• DATA FOR THIS TASK
☆ ☆ ☆ ☆ ☆

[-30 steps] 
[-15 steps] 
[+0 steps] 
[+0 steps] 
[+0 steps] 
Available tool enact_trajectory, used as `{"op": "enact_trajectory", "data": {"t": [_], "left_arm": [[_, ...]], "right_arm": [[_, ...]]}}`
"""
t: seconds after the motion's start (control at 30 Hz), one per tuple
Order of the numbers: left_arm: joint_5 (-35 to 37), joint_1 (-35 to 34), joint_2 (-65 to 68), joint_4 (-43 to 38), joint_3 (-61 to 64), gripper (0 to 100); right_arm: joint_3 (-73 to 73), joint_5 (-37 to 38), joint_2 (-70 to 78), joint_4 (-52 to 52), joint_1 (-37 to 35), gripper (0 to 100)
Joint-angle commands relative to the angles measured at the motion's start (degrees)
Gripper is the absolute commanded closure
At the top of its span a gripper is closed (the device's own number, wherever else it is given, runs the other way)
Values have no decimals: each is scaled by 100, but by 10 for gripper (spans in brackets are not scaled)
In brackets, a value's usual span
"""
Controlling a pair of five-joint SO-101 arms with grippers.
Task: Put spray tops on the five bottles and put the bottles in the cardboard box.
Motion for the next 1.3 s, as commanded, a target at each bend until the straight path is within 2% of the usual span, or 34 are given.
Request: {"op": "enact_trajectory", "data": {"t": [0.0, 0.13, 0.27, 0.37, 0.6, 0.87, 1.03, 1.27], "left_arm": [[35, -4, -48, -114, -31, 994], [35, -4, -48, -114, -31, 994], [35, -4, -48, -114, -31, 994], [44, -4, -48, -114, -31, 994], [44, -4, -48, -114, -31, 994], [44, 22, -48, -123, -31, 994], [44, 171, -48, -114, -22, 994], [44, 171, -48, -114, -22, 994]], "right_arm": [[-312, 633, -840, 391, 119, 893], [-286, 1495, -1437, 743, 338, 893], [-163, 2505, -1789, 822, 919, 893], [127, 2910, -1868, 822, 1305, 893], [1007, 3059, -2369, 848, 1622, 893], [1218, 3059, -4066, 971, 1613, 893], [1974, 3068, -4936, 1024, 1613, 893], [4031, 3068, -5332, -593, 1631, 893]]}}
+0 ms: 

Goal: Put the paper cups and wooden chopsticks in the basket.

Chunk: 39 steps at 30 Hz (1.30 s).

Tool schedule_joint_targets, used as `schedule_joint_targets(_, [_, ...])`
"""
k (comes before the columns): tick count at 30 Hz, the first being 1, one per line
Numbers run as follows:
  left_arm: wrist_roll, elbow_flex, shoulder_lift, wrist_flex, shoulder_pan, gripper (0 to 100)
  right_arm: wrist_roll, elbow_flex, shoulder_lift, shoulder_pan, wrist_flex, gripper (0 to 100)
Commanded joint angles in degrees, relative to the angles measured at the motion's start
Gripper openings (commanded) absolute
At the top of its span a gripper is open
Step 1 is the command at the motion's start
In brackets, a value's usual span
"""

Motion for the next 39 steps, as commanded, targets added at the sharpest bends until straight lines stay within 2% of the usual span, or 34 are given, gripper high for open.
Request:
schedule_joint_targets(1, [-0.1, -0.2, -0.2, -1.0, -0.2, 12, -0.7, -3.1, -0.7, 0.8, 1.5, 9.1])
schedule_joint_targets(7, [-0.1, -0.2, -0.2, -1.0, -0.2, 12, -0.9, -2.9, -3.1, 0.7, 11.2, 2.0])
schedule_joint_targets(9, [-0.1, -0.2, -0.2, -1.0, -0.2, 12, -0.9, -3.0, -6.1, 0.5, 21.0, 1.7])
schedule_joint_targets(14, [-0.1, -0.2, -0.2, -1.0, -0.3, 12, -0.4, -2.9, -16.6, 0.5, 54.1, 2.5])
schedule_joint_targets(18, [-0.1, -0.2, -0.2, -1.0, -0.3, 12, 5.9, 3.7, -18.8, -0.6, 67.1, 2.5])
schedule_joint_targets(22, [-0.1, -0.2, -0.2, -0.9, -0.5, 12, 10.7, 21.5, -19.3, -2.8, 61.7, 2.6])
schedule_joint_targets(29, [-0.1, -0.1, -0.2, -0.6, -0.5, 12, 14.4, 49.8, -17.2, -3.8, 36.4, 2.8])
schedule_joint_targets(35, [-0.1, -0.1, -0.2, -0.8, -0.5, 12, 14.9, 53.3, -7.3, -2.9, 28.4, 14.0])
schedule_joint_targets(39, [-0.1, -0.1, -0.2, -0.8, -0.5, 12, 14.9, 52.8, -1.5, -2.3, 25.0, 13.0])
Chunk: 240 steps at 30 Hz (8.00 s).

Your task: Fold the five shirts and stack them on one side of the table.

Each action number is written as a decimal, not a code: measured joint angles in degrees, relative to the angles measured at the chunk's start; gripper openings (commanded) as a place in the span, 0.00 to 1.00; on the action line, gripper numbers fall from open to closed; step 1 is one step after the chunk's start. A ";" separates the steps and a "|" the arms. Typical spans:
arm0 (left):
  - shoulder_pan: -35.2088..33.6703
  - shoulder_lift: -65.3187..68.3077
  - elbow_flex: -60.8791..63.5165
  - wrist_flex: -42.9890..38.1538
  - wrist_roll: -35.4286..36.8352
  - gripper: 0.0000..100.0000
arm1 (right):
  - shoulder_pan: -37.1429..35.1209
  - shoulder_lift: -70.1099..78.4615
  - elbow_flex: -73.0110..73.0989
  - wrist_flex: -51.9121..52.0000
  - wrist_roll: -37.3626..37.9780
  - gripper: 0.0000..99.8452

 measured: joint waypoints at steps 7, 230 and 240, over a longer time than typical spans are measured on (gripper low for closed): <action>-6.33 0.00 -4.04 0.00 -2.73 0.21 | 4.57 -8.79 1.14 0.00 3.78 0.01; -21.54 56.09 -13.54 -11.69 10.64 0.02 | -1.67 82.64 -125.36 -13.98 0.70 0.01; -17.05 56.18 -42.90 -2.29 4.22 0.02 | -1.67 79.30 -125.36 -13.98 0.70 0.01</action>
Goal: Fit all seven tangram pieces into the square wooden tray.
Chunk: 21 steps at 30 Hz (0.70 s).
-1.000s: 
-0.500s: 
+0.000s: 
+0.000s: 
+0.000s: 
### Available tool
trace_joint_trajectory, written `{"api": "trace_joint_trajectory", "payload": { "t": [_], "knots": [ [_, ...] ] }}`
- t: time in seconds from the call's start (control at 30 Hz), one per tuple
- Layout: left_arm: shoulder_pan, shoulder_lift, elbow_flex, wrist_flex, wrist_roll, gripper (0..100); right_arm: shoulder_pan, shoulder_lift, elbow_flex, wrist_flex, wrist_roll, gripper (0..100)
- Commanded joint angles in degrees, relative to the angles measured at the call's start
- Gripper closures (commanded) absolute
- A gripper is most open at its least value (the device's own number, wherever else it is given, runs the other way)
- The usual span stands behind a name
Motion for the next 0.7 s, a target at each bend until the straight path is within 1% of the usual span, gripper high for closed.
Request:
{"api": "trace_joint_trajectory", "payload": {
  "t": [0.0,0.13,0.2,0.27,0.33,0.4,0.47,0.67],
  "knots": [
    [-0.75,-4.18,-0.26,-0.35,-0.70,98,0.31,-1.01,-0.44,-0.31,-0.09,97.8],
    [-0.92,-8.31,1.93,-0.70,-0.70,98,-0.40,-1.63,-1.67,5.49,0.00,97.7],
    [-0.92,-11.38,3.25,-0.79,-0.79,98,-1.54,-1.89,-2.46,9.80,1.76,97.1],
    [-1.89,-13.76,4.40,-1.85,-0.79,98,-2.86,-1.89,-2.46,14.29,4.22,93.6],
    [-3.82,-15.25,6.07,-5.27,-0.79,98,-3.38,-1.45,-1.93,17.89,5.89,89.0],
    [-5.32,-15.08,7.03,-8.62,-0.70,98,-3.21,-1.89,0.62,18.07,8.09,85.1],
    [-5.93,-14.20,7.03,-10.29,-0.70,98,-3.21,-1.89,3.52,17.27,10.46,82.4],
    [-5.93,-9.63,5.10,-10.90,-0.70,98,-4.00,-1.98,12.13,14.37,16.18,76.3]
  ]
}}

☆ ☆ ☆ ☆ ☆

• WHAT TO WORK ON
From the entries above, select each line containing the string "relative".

• EXERCISE SOLUTION
Joint-angle commands relative to the angles measured at the motion's start (degrees)
Commanded joint angles in degrees, relative to the angles measured at the motion's start
Each action number is written as a decimal, not a code: measured joint angles in degrees, relative to the angles measured at the chunk's start; gripper openings (commanded) as a place in the span, 0.00 to 1.00; on the action line, gripper numbers fall from open to closed; step 1 is one step after the chunk's start. A ";" separates the steps and a "|" the arms. Typical spans:
- Commanded joint angles in degrees, relative to the angles measured at the call's start

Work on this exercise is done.